# Assigned task
All of the listing is to be written out word for word, with the pictures left out.

▼

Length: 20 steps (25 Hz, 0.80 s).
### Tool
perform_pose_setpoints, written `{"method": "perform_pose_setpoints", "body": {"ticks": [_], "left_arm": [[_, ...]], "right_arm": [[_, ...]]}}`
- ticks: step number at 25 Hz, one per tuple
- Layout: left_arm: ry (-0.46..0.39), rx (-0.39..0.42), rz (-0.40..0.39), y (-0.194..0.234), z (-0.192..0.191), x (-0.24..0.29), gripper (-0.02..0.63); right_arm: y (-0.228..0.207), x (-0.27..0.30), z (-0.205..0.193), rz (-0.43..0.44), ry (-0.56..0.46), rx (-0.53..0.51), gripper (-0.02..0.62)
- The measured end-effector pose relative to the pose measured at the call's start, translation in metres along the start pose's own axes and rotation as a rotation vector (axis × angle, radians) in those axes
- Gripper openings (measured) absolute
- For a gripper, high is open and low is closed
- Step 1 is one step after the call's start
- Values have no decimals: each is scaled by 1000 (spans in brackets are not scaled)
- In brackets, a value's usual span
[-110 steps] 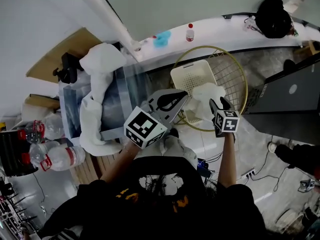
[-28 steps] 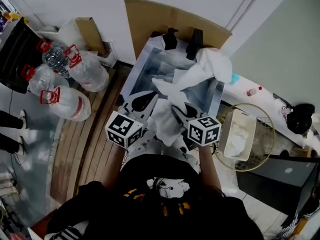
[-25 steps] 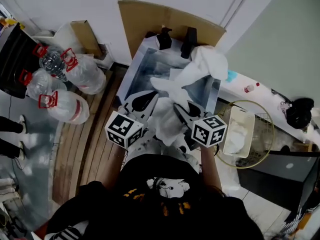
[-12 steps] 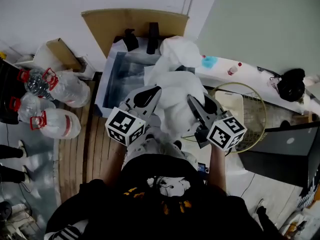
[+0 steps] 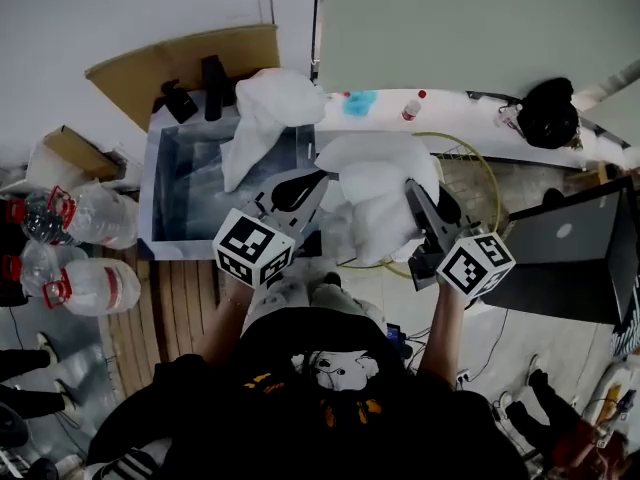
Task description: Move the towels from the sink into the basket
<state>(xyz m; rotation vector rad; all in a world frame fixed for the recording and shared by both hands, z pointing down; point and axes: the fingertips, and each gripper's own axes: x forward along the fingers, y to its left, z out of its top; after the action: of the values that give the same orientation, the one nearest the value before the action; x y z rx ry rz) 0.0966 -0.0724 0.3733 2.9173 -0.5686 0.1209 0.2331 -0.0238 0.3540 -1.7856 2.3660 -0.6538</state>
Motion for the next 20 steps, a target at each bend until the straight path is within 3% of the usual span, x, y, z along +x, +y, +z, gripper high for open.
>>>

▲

# Output below
Length: 20 steps (25 Hz, 0.80 s).
### Tool
perform_pose_setpoints, written `{"method": "perform_pose_setpoints", "body": {"ticks": [_], "left_arm": [[_, ...]], "right_arm": [[_, ...]]}}`
- ticks: step number at 25 Hz, one per tuple
- Layout: left_arm: ry (-0.46..0.39), rx (-0.39..0.42), rz (-0.40..0.39), y (-0.194..0.234), z (-0.192..0.191), x (-0.24..0.29), gripper (-0.02..0.63); right_arm: y (-0.228..0.207), x (-0.27..0.30), z (-0.205..0.193), rz (-0.43..0.44), ry (-0.56..0.46), rx (-0.53..0.51), gripper (-0.02..0.62)
- The measured end-effector pose relative to the pose measured at the call's start, translation in metres along the start pose's own axes and rotation as a rotation vector (axis × angle, radians) in those axes
- Gripper openings (measured) absolute
- For a gripper, high is open and low is closed
- Step 1 is one step after the call's start
- Values have no decimals: each is scaled by 1000 (spans in brackets are not scaled)
- In brackets, a value's usual span
[-110 steps] 
[-28 steps] 
[-25 steps] 
[-12 steps] 
[+0 steps] 
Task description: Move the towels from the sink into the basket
<state>(xyz m; rotation vector rad; all in a world frame fixed for the recording and shared by both hands, z pointing down; point and axes: the fingertips, and each gripper's own axes: x forward along the fingers, y to its left, z out of its top; after the action: of the values that give the same orientation, the one nearest the value before the action; x y z rx ry rz) 0.0966 -0.0724 0.3733 2.9173 -0.5686 0.1209 0.2331 -0.0238 0.3540 -1.7856 2.3660 -0.6538</state>
Motion for the next 20 steps, a target at each bend until the straight path is within 3% of the usual span, x, y, z along +x, +y, +z, gripper high for open.
>>>

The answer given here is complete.